Daten zu psychiatrischen Symptomen, die von der Philadelphia-Kohorte verfügbar waren, zeigten, dass die verzögerte kortikale Ausdünnung bei Teilnehmern, die vollständig Folsäure ausgesetzt waren, mit einem signifikant verringerten Risiko für Symptome einer Psychose verbunden war.
Bilder aus der NIH-Kohorte, die keiner Folsäureanreicherung ausgesetzt war, fanden keine Hinweise auf die verzögerte kortikale Ausdünnung, die bei den mit Folsäure exponierten Teilnehmern aus den beiden anderen Gruppen beobachtet wurde.

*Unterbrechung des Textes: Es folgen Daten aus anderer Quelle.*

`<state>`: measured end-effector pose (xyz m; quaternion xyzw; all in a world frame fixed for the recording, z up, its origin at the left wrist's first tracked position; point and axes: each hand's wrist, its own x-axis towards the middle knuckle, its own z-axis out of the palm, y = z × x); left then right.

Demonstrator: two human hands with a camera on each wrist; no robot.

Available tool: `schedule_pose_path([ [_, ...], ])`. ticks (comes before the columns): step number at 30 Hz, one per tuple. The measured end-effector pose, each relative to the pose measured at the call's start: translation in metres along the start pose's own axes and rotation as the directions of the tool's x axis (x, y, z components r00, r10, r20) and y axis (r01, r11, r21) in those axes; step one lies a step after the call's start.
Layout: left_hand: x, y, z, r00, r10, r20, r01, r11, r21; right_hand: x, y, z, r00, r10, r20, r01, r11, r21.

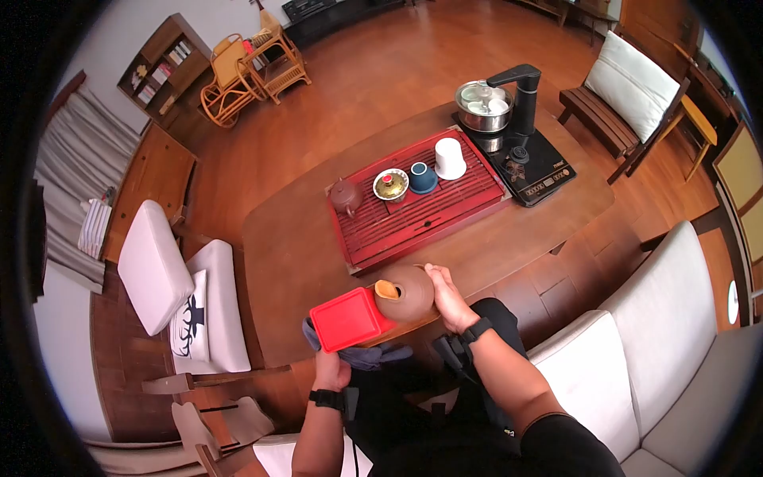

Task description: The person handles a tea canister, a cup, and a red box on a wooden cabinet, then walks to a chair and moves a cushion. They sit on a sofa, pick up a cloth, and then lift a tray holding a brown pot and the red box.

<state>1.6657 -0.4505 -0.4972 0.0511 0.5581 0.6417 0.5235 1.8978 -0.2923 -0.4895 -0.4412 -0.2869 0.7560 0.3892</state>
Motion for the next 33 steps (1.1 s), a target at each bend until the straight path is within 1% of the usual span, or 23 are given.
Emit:
schedule_pose_path([
  [1, -0.007, 0.006, 0.006, 1.0, 0.003, -0.005, -0.003, 1.0, -0.005, -0.005, -0.002, -0.001, 1.0, 0.003, 0.006, -0.003, 1.0, -0.005],
  [3, -0.024, 0.018, 0.018, 0.998, 0.044, 0.051, -0.045, 0.999, 0.021, -0.016, -0.004, -0.006, 1.0, -0.027, 0.009, 0.027, 0.998, 0.05],
  [4, -0.03, 0.02, 0.018, 0.998, 0.046, 0.044, -0.046, 0.999, 0.014, -0.022, -0.006, -0.009, 0.999, -0.035, 0.034, 0.032, 0.997, 0.065],
  [5, -0.034, 0.021, 0.017, 0.995, 0.052, 0.088, -0.054, 0.998, 0.017, -0.028, -0.007, -0.011, 0.999, -0.032, 0.04, 0.029, 0.998, 0.058],
  [6, -0.04, 0.023, 0.017, 0.989, 0.058, 0.133, -0.061, 0.998, 0.018, -0.036, -0.008, -0.012, 0.996, -0.066, 0.053, 0.062, 0.995, 0.082],
  [7, -0.048, 0.027, 0.022, 0.99, 0.062, 0.13, -0.064, 0.998, 0.01, -0.043, -0.009, -0.015, 0.992, -0.103, 0.066, 0.096, 0.99, 0.107],
  [8, -0.058, 0.032, 0.027, 0.989, 0.041, 0.145, -0.042, 0.999, 0.003, -0.051, -0.014, -0.017, 0.988, -0.117, 0.103, 0.108, 0.991, 0.082],
  [10, -0.072, 0.034, 0.029, 0.987, 0.024, 0.161, -0.023, 1.0, -0.011, -0.076, -0.028, -0.015, 0.986, -0.12, 0.112, 0.11, 0.99, 0.09],
  [11, -0.08, 0.031, 0.025, 0.989, 0.004, 0.146, -0.005, 1.0, 0.01, -0.087, -0.032, -0.014, 0.986, -0.123, 0.117, 0.111, 0.988, 0.105],
  [12, -0.088, 0.027, 0.021, 0.991, -0.016, 0.131, 0.012, 0.999, 0.03, -0.095, -0.031, -0.019, 0.984, -0.117, 0.133, 0.109, 0.992, 0.07],
  [15, -0.112, 0.014, 0.009, 0.987, -0.03, 0.155, 0.023, 0.999, 0.046, -0.117, -0.026, -0.029, 0.981, -0.13, 0.144, 0.126, 0.991, 0.037],
  [16, -0.12, 0.009, 0.005, 0.989, -0.056, 0.134, 0.052, 0.998, 0.033, -0.125, -0.025, -0.032, 0.982, -0.118, 0.149, 0.117, 0.993, 0.015],
  [17, -0.128, 0.005, 0.003, 0.99, -0.053, 0.132, 0.051, 0.999, 0.018, -0.131, -0.021, -0.038, 0.981, -0.115, 0.155, 0.117, 0.993, 0.001],
  [19, -0.146, -0.003, -0.002, 0.983, -0.117, 0.139, 0.11, 0.992, 0.053, -0.138, -0.013, -0.05, 0.98, -0.101, 0.169, 0.107, 0.994, -0.027],
  [20, -0.152, -0.008, -0.009, 0.984, -0.112, 0.136, 0.107, 0.993, 0.042, -0.144, -0.012, -0.052, 0.982, -0.076, 0.174, 0.081, 0.996, -0.022],
  [21, -0.156, -0.014, -0.018, 0.971, -0.184, 0.151, 0.18, 0.983, 0.04, -0.149, -0.011, -0.055, 0.98, -0.076, 0.182, 0.083, 0.996, -0.029],
  [22, -0.16, -0.018, -0.023, 0.953, -0.252, 0.169, 0.249, 0.968, 0.04, -0.153, -0.01, -0.058, 0.977, -0.043, 0.208, 0.053, 0.998, -0.039],
  [24, -0.169, -0.027, -0.027, 0.954, -0.246, 0.171, 0.245, 0.969, 0.027, -0.16, -0.008, -0.059, 0.973, -0.006, 0.232, 0.02, 0.998, -0.06],
  [29, -0.175, -0.04, -0.034, 0.953, -0.236, 0.188, 0.244, 0.97, -0.02, -0.161, 0.018, -0.072, 0.966, -0.042, 0.255, 0.074, 0.99, -0.119],
  [31, -0.176, -0.04, -0.033, 0.955, -0.255, 0.154, 0.256, 0.967, 0.012, -0.159, 0.027, -0.076, 0.965, -0.005, 0.264, 0.021, 0.998, -0.059],
  [33, -0.174, -0.041, -0.035, 0.956, -0.243, 0.164, 0.244, 0.97, 0.019, -0.159, 0.03, -0.076, 0.96, 0.006, 0.28, 0.01, 0.998, -0.055],
])
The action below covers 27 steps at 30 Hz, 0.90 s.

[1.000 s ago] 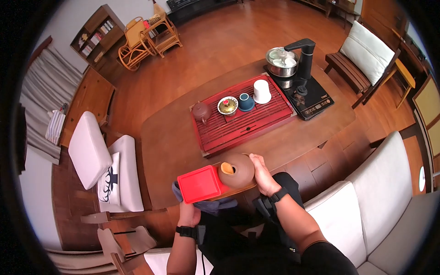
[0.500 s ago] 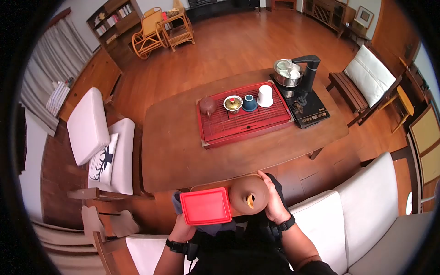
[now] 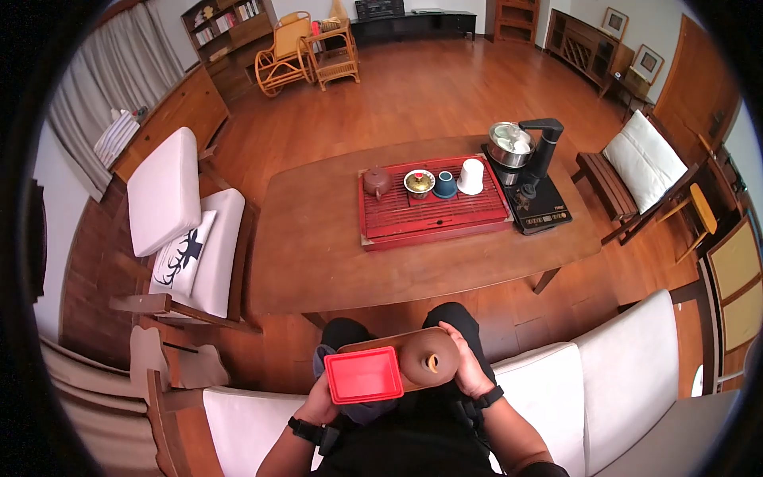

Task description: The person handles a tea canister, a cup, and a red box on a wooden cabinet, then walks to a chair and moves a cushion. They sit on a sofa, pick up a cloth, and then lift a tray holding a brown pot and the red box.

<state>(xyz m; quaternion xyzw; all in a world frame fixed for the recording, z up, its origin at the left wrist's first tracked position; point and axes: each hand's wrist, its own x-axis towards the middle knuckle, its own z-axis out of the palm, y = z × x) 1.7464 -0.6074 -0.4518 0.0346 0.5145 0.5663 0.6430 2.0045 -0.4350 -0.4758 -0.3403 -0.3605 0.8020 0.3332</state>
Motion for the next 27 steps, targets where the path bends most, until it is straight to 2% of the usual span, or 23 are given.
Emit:
schedule_pose_path([
  [2, 0.002, -0.001, -0.004, 1.0, 0.009, 0.009, -0.009, 1.0, 0.011, 0.0, -0.003, 0.003, 1.0, 0.004, 0.025, -0.003, 0.997, -0.078],
  [7, 0.0, 0.003, 0.0, 0.997, 0.025, 0.071, -0.029, 0.998, 0.059, 0.008, 0.003, -0.002, 0.998, 0.03, 0.051, -0.025, 0.996, -0.09],
  [10, 0.001, 0.002, -0.002, 0.995, 0.021, 0.1, -0.021, 1.0, 0.006, 0.013, 0.004, -0.003, 0.997, 0.037, 0.062, -0.031, 0.996, -0.086],
  [20, 0.018, -0.012, -0.024, 0.995, 0.025, 0.099, -0.024, 1.0, -0.014, 0.016, -0.001, -0.011, 0.99, 0.104, 0.098, -0.098, 0.993, -0.064],
  [27, 0.019, -0.017, -0.026, 0.995, 0.039, 0.094, -0.049, 0.993, 0.105, 0.019, 0.002, -0.014, 0.992, 0.071, 0.107, -0.061, 0.994, -0.091],
])
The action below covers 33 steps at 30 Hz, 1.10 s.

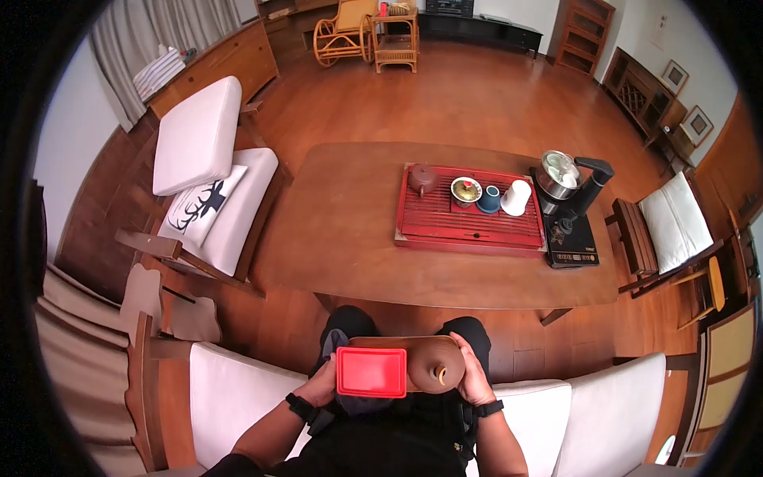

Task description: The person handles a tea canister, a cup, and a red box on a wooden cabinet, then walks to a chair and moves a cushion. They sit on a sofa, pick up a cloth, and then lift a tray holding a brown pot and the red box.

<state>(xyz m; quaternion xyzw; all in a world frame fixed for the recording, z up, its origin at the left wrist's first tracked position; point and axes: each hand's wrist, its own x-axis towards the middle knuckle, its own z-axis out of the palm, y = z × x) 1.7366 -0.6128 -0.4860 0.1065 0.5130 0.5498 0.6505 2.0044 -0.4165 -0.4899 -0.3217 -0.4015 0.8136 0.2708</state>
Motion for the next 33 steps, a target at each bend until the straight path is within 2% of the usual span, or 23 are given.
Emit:
schedule_pose_path([
  [1, 0.001, -0.002, -0.001, 1.0, 0.022, 0.005, -0.022, 0.998, 0.054, 0.0, -0.001, 0.0, 1.0, 0.005, 0.001, -0.005, 1.0, 0.006],
  [5, -0.001, -0.001, 0.001, 1.0, 0.02, 0.014, -0.021, 0.996, 0.083, -0.003, -0.004, 0.002, 1.0, -0.004, -0.005, 0.004, 1.0, 0.015],
  [7, -0.002, 0.0, 0.003, 0.999, 0.03, -0.027, -0.027, 0.993, 0.116, -0.003, -0.006, 0.004, 1.0, -0.001, -0.002, 0.001, 1.0, 0.026],
  [14, -0.004, 0.005, 0.008, 0.999, 0.018, -0.041, -0.014, 0.994, 0.109, -0.002, -0.002, -0.001, 1.0, 0.005, 0.004, -0.006, 0.999, 0.053],
  [20, -0.003, 0.003, 0.006, 0.994, 0.106, 0.028, -0.109, 0.982, 0.155, -0.003, -0.002, -0.001, 1.0, 0.005, 0.001, -0.005, 0.999, 0.047],
  [22, 0.002, -0.003, 0.0, 0.999, 0.05, 0.004, -0.05, 0.986, 0.157, -0.002, -0.002, -0.002, 1.0, 0.005, 0.005, -0.006, 0.999, 0.048],
  [25, 0.004, -0.005, 0.001, 0.998, 0.068, -0.008, -0.066, 0.988, 0.137, -0.001, -0.001, -0.002, 1.0, 0.006, 0.003, -0.006, 0.999, 0.042],
  [29, 0.002, 0.001, 0.001, 1.0, 0.006, 0.025, -0.009, 0.99, 0.142, -0.002, -0.004, -0.002, 1.0, 0.02, -0.002, -0.02, 0.999, 0.045],
  [33, 0.001, 0.002, 0.003, 1.0, 0.002, 0.008, -0.003, 0.991, 0.134, -0.001, -0.004, -0.002, 1.0, 0.011, 0.001, -0.012, 0.999, 0.036],
])
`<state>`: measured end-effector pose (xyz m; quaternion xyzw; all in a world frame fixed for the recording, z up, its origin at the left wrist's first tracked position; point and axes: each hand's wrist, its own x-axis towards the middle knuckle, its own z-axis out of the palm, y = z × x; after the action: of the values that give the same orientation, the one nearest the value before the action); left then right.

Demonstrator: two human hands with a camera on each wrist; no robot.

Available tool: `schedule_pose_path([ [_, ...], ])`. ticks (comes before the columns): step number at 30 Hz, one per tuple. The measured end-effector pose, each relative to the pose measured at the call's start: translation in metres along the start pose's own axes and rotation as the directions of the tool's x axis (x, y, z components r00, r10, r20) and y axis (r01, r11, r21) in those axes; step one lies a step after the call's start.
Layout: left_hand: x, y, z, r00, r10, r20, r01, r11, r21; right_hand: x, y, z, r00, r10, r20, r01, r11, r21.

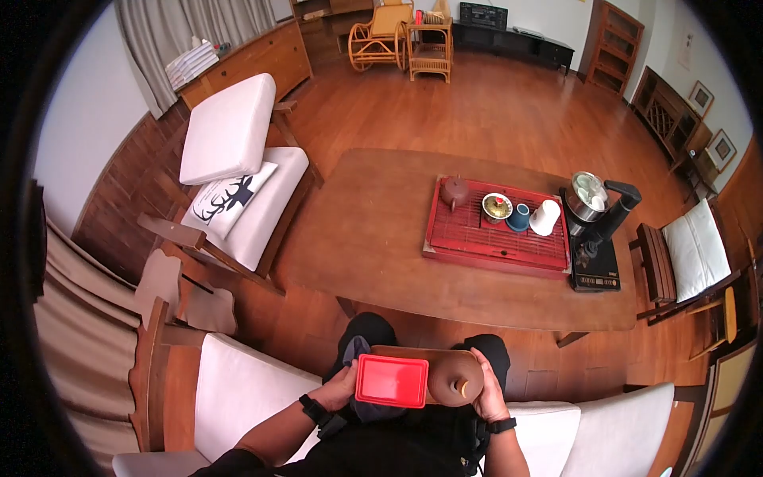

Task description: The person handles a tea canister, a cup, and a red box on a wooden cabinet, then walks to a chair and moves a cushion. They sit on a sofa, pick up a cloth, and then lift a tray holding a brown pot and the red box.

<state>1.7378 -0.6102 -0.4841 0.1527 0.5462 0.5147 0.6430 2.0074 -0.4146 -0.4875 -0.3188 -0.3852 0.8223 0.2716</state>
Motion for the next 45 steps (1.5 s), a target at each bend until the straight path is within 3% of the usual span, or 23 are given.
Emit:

Dies unterstützt den Zusammenhang zwischen vorgeburtlicher Folsäureexposition und verzögerter kortikaler Ausdünnung, sagten die Forscher.
„Während unsere Ergebnisse die vorgeburtliche Exposition gegenüber Folsäureanreicherung mit Veränderungen der kortikalen Entwicklung und einem verringerten Risiko für Symptome des psychotischen Spektrums in Verbindung bringen, können sie die Folsäureexposition nicht direkt mit einem verringerten Schizophrenierisiko in Verbindung bringen, da das typische Erkrankungsalter für diese Störung im Anfang der 20er Jahre. Da sich solche Symptome in der Jugend auf demselben Kontinuum wie Schizophrenie befinden, sind die Ergebnisse vielversprechend für die Prävention von Schizophrenie “, sagte Roffman.
"Die ältesten Teilnehmer unserer Studie nähern sich jetzt dem Alter mit dem größten Risiko für verschiedene psychiatrische Störungen - einschließlich bipolarer Störungen und Depressionen. Daher wird es von großem Interesse sein, zu prüfen, ob sich die Exposition auf die Inzidenz dieser Störungen auswirkt." er sagte. "Zukünftige Forschungen sollten auch untersuchen, wie sich die tatsächlichen Folatspiegel der Mutter auf die postnatale Gehirnentwicklung und das Risiko einer nachfolgenden schweren psychischen Erkrankung auswirken."
"Während 81 Länder derzeit ihre Nahrungsmittelversorgung mit Folsäure anreichern, bleibt mehr als die Hälfte der Weltbevölkerung ohne solche Exposition", fuhr er fort.
"Der schlüssige Nachweis, dass vorgeburtliche Folsäure über die bekannten Auswirkungen auf die Prävention von Bifida in der Wirbelsäule hinaus Vorteile für die Gesundheit des Gehirns haben könnte, könnte dazu beitragen, das Gleichgewicht zur Umsetzung der Anreicherung in Ländern zu verbessern, die sie noch nicht eingeführt haben."
Die Studie wurde veröffentlicht in JAMA Psychiatrie.